The moa spun around ninety degrees and accelerated straight for Julian and Ursula without missing a stride. Mount and rider seemed to explode out of the distance, from small to huge in an instant, filling the sky. Julian pushed Ursula behind him. He caught a brief glimpse of the trooper crouched alongside his mount’s long neck: bronze helmet, leather tunic, shiny boots in stirrups. He saw the moa’s yellow eyes and teeth and the froth around its bit, saw human eyes slitted and teeth bared as their owner aimed his bloodstained lance straight at Julian’s chest.
S
hells and bombs he had survived, bullets and poison gas, and he was going to be stuck like a pig by this medieval nightmare, this anachronistic cowboy. He closed his eyes.
He felt the wind of the beast’s passing; he caught a whiff of its animal scent. Hot sand sprayed against his shins.
He opened his eyes and looked around. The lancer had just caught an elderly, silver-haired woman. His blade took her in the back, lifting her bodily off the ground like a rag, then cutting loose through meat and bone. The body dropped free and the rider changed direction slightly, aiming at another target.
Julian peered at Ursula’s chalky face. His mouth felt drier than the sand. “You did that?” he croaked.
She nodded.
“Thanks!” He wrapped a shaky arm around her shoulders, and she huddled in tight against him. Most of the fleeing peasants had been run down now. The last few were being skewered as they tried to scramble up the sandy bank. Some had taken refuge under the jetty, but the troopers had seen them.
There was still activity at the temple. There the butchery had not been so easy. Several dead moas lay in clear view and more wheeled around riderless. That would be the Nagians’ work, of course, but spears were shorter than lances; they would have had to throw their spears. Even if you were good enough to hit such a target, what could you do for an encore?

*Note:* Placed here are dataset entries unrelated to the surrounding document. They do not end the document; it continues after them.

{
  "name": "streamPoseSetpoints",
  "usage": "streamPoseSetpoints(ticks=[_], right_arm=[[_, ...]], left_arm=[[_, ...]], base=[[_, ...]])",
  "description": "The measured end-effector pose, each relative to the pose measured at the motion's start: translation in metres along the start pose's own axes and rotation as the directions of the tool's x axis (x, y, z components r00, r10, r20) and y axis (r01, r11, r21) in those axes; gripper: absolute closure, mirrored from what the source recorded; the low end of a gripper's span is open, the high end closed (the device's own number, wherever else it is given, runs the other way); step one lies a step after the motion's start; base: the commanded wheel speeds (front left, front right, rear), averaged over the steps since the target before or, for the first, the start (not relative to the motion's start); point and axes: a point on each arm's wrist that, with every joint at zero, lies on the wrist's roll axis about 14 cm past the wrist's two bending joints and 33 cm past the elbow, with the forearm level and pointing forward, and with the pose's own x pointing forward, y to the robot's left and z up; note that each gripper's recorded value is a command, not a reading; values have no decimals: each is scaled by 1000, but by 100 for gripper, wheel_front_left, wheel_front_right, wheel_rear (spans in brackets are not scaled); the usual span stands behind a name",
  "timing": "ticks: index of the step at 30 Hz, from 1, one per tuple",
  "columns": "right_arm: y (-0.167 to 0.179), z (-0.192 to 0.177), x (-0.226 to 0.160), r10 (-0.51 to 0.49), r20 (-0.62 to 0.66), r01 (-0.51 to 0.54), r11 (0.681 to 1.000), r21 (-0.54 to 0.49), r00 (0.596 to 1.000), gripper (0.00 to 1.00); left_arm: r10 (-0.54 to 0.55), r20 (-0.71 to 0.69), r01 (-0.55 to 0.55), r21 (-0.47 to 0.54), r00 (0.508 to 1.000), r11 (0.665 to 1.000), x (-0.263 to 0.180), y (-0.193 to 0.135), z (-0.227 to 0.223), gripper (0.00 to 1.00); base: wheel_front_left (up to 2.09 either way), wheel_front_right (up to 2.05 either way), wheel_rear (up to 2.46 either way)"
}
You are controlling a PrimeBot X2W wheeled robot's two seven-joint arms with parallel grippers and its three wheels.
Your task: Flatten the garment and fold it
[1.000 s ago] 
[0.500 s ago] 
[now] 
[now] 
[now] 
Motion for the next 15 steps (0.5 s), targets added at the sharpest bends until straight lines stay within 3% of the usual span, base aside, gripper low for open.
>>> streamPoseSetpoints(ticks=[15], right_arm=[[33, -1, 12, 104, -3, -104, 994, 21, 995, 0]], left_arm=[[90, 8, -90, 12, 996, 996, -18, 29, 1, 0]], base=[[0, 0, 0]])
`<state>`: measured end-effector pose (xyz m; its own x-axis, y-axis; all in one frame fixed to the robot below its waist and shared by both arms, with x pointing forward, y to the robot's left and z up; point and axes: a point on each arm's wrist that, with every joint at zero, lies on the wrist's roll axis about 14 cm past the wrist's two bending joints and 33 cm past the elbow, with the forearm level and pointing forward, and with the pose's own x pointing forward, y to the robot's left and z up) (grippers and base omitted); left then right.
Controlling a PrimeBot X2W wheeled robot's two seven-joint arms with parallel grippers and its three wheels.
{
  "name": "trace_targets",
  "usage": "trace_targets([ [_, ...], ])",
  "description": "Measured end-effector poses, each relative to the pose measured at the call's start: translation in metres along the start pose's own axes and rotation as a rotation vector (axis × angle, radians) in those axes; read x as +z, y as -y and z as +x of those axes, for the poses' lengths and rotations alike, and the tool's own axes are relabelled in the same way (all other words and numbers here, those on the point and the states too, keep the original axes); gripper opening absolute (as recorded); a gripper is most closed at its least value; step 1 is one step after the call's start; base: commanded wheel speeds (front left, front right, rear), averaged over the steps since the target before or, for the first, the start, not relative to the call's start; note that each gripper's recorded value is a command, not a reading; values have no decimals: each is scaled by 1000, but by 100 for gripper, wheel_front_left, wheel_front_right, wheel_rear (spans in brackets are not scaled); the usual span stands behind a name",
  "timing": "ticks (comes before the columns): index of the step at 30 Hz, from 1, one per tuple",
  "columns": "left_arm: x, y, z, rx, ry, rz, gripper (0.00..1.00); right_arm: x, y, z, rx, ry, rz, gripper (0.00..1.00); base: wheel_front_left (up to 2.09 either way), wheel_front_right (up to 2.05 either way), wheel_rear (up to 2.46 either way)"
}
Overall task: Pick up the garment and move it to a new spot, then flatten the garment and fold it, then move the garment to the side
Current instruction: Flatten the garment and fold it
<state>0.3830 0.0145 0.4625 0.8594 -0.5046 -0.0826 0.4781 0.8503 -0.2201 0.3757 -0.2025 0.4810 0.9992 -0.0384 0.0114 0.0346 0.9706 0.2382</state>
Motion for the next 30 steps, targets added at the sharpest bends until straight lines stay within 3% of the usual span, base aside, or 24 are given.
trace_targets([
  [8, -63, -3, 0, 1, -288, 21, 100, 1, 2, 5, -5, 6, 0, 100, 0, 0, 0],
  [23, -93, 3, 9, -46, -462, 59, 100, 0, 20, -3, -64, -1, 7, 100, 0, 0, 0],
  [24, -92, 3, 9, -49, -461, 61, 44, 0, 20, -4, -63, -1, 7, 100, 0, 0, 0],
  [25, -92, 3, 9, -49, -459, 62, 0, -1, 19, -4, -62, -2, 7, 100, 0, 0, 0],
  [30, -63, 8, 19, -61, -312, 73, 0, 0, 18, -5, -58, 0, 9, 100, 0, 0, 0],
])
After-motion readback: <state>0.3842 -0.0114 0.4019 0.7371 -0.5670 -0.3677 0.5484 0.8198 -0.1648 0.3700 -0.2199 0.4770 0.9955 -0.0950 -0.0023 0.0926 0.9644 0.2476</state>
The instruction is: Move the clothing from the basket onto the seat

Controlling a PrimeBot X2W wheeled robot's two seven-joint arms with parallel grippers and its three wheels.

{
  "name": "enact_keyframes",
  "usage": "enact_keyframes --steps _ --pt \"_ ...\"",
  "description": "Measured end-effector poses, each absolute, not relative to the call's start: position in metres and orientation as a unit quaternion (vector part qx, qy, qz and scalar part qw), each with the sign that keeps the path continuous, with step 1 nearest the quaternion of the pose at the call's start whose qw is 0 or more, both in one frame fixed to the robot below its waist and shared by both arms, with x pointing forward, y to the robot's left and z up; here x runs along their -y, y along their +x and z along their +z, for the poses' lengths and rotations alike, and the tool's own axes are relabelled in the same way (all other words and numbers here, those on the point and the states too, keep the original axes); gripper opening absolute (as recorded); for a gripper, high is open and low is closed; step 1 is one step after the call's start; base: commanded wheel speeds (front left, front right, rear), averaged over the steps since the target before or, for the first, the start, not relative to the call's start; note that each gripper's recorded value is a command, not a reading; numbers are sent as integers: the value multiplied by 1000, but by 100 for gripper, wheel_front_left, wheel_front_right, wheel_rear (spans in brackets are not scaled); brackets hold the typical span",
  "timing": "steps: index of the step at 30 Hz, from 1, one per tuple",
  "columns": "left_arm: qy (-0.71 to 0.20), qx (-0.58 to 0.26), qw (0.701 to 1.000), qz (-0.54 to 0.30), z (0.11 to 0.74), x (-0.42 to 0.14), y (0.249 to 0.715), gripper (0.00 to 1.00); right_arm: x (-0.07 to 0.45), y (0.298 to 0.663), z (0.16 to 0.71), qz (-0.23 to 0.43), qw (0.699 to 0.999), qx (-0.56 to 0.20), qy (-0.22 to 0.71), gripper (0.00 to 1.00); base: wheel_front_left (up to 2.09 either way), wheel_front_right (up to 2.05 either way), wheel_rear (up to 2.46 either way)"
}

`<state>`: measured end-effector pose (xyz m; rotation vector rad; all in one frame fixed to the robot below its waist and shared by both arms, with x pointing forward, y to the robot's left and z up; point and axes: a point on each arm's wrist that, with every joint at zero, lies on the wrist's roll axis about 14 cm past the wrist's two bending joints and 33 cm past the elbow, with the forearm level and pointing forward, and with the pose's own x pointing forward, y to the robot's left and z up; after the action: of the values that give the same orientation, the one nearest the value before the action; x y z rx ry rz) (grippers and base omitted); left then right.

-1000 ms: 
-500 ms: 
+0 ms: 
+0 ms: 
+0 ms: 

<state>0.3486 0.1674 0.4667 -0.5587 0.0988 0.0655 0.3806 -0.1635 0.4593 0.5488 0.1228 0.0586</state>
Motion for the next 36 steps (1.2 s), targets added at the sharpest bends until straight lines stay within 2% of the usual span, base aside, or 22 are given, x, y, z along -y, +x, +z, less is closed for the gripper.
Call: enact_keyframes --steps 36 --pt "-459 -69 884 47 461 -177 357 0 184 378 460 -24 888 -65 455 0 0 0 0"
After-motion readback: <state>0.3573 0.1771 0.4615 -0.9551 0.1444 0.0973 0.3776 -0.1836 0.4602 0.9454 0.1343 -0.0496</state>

The numbers had been impossible from the start. Even if every Nagian managed to kill one lancer, he would then be left with no weapon except a knife, facing three or four more. How many civilian pilgrims had gone to the temple ahead of them? A hundred? Two? Julian could see people scrambling up the walls in search of shelter, swarming ants. He supposed that the troopers would now draw their swords and go after them on foot. Exeter would certainly be dead, of course—prime target. Dommi was in there somewhere, poor sod.
He stood with Ursula on a white desert blotched with corpses. He supposed they should be moving, but shock had addled his wits. He couldn’t decide what to do, which way to go.